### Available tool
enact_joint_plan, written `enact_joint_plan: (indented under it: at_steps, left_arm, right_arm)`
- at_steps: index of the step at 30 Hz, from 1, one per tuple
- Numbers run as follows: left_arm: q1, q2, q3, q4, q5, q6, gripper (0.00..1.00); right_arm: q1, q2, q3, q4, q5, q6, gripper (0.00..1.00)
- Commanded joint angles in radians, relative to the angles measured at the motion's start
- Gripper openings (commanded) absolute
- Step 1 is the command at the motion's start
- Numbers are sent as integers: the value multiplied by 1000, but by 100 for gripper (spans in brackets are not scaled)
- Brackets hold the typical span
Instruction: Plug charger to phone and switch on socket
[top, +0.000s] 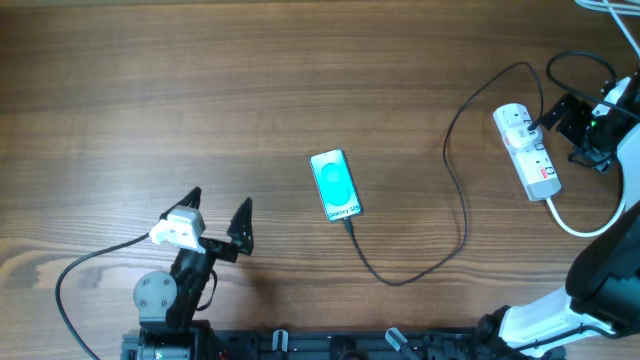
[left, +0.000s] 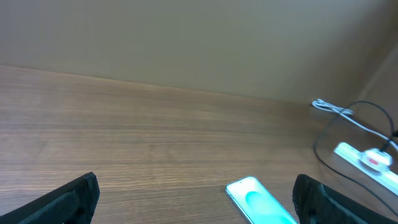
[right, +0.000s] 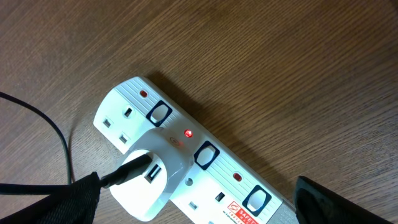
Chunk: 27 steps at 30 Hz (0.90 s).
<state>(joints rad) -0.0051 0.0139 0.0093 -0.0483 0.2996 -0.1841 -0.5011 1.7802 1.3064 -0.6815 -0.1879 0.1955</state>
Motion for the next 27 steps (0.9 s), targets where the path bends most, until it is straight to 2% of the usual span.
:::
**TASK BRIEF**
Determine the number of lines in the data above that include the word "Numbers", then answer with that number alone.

**EXERCISE RESPONSE**
2